I found the recipe for mine on the Fias Co Farm website, I use a scant 1/4t Clorox, one drop of dishsoap and a pint of warm water. I replace it every other day or so, but I am only milking one doe. If I were using it more I would probably make a fresh batch every milking.


----------



## ohiofarmgirl (Apr 22, 2010)

the easiest thing we found???  unscented baby wipes. yep. how easy is that?

we got it from a reputable breeder who milks up to 12 does a day. if they need a little extra scrubbing we use damp paper towels with just a smidgen of dawn dishwashing soap.


----------



## aggieterpkatie (Apr 22, 2010)

I use baby wipes pre-milking but use the Hoegger teat dip post-milking.  I'd seen the Fias Co mix, but I don't really want to use bleach on the udder, even if it is diluted so much.  I'm weird like that.


----------



## MrsCountryChick (Apr 22, 2010)

I too use baby wipes.

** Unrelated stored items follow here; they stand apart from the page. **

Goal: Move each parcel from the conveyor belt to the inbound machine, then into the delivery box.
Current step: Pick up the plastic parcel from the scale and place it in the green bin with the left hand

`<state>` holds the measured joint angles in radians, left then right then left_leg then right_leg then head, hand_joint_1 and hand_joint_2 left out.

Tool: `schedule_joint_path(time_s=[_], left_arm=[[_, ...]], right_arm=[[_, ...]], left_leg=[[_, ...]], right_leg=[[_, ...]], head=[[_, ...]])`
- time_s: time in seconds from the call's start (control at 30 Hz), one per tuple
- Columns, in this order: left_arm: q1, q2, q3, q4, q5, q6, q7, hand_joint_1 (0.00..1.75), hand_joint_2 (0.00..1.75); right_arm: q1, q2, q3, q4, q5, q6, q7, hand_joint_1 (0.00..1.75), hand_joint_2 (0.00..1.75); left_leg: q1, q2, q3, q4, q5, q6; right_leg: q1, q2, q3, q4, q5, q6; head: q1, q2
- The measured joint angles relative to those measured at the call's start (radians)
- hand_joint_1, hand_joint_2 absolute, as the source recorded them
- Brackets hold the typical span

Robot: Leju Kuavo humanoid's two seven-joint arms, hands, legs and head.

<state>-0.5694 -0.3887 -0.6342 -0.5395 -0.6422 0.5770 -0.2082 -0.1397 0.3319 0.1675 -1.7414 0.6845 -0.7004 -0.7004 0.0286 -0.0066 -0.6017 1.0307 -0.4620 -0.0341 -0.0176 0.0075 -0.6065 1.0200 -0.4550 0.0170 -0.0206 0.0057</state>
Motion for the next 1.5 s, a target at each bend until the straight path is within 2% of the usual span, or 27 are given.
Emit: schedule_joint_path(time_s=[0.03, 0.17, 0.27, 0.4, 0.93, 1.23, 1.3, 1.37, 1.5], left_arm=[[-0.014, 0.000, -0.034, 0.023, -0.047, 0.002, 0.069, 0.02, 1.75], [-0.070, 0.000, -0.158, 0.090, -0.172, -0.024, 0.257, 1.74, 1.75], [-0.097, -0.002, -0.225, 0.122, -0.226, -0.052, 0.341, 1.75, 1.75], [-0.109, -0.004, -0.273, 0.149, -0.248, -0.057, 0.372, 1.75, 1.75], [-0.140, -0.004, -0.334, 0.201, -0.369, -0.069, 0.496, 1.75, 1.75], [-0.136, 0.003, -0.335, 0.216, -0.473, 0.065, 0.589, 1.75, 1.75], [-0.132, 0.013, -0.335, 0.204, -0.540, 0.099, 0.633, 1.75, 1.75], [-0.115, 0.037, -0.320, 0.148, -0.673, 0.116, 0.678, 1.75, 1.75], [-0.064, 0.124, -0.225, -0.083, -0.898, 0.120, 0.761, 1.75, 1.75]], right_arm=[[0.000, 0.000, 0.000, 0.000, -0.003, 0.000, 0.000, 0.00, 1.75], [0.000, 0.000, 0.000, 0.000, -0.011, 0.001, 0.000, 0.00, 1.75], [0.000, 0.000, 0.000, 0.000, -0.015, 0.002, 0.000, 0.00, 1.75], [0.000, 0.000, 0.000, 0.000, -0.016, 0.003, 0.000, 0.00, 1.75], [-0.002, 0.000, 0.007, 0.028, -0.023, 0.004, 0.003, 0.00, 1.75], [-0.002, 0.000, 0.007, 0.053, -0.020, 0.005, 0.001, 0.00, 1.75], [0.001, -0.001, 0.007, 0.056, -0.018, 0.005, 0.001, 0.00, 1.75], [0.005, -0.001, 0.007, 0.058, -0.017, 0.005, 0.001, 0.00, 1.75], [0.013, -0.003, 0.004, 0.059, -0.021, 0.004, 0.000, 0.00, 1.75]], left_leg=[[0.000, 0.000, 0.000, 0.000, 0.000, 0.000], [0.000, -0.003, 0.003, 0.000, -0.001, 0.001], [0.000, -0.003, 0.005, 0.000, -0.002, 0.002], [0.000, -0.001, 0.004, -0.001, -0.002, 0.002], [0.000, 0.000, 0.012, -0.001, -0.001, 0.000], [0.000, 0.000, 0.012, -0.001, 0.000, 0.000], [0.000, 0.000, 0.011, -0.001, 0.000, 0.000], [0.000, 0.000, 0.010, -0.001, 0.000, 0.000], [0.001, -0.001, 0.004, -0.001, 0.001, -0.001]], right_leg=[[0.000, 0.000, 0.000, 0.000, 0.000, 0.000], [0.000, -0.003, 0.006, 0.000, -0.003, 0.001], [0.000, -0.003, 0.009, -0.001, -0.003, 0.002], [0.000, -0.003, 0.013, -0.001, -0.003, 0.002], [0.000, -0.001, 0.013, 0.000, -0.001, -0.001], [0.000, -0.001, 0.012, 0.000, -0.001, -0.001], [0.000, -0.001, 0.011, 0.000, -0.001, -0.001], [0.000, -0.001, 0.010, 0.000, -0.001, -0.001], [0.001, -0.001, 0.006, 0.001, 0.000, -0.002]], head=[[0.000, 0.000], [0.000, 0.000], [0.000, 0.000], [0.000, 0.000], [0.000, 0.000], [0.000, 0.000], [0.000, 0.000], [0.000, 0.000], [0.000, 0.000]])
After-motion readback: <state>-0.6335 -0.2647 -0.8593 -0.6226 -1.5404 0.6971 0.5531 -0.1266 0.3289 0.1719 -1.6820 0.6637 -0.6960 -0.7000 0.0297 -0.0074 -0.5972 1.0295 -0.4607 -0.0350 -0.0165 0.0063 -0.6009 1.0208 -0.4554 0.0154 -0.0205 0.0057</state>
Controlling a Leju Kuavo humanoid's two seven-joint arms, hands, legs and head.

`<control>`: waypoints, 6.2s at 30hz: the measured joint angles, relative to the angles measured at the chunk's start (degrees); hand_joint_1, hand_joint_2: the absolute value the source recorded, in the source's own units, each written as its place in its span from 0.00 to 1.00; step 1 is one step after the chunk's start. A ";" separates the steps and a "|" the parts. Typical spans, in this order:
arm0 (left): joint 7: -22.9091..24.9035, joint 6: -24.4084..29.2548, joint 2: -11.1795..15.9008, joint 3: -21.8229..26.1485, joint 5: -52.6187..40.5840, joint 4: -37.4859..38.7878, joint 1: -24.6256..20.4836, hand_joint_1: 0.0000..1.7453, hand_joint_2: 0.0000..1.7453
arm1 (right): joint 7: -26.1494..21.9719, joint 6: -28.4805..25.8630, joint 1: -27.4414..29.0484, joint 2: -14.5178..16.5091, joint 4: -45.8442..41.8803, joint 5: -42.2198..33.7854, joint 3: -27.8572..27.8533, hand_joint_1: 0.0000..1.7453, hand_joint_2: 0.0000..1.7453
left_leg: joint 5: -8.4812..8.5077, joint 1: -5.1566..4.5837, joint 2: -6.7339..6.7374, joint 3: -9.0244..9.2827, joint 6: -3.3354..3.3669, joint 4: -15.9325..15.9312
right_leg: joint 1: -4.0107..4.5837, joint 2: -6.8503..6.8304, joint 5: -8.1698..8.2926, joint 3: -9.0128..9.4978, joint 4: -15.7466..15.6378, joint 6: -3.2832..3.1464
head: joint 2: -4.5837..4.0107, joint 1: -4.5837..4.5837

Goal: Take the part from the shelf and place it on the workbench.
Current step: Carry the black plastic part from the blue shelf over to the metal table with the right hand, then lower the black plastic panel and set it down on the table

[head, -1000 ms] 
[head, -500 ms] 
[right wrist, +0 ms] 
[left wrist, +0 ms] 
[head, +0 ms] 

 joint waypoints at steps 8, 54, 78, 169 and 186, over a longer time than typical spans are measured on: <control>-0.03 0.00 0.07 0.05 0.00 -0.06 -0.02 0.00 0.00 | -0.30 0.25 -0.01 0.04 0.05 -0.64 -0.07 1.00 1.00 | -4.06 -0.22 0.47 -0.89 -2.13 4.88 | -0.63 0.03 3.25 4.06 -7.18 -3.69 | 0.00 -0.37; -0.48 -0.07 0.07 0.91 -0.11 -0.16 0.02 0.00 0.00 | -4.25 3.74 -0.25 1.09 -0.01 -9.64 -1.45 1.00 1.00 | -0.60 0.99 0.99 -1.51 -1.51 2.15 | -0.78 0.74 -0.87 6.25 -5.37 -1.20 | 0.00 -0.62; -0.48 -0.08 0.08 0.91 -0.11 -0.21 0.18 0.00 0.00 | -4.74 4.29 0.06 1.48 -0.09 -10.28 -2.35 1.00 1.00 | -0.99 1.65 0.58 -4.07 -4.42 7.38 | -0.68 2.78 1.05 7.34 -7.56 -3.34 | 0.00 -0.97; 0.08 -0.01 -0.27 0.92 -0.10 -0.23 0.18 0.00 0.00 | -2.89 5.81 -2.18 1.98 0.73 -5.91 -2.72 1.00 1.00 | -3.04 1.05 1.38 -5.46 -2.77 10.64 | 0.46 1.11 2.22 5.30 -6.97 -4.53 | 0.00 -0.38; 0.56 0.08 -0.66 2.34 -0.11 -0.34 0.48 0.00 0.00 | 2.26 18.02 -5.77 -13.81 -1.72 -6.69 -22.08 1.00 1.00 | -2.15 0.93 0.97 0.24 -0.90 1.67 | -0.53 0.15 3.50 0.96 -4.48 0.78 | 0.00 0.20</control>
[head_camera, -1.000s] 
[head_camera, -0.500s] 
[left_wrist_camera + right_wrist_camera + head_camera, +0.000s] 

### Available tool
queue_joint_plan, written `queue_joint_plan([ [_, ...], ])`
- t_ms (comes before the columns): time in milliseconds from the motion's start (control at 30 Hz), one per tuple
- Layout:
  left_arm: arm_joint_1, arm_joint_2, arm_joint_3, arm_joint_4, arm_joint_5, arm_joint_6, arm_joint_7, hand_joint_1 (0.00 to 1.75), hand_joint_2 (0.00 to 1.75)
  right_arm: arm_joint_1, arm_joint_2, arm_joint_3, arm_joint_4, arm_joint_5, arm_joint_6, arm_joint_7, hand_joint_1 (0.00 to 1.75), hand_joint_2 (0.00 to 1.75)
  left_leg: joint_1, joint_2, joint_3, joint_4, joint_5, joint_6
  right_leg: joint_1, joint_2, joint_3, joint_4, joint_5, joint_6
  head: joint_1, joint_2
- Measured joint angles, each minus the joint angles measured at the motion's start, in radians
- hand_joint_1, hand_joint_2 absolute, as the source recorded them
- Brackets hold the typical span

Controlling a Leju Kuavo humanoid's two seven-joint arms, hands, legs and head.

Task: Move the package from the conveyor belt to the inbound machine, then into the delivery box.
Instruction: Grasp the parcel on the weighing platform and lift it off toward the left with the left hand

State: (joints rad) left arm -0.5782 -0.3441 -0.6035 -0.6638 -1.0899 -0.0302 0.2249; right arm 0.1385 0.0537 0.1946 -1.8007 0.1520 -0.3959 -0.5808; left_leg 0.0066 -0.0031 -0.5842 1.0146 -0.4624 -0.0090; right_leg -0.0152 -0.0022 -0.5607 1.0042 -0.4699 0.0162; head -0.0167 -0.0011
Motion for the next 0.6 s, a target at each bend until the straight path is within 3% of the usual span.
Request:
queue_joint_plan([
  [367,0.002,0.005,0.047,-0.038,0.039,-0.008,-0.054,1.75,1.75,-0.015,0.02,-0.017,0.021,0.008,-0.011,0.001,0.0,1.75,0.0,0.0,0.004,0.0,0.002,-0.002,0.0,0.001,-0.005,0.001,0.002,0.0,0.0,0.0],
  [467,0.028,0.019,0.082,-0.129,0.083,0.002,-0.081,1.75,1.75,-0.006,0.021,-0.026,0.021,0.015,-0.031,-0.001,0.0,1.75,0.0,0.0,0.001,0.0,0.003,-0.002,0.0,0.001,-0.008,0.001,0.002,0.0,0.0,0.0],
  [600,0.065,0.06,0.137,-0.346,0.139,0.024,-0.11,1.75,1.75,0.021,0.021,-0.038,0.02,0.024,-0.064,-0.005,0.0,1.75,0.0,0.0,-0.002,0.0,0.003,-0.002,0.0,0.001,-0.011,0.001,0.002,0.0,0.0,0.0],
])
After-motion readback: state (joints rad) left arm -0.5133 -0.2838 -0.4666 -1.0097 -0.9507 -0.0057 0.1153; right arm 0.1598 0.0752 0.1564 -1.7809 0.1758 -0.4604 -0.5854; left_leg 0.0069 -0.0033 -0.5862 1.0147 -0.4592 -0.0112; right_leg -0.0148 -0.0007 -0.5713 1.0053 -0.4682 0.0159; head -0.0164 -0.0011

I get the $1.00 small plastic tub sized ones at Dollar Tree. There are 100wipes in each plastic tub. Storey's Guide to Dairy Goats references using baby wipes. I use Clorox Anywhere bleach for sterilizing my milk items before using for milking.


----------



## michickenwrangler (Apr 22, 2010)

I use baby wipes too. Although I got the idea from Hobby Farms magazine


----------



## Lil-patch-of-heaven (Apr 22, 2010)

aggieterpkatie said:
			
		

> I use baby wipes pre-milking but use the Hoegger teat dip post-milking.


I hope this isn't a silly question but -- should I be cleaning the udder after milking then?  I've just been washing before and letting her go whenim done. Thanks!!!


----------



## aggieterpkatie (Apr 23, 2010)

Lil-patch-of-heaven said:
			
		

> aggieterpkatie said:
> 
> 
> 
> ...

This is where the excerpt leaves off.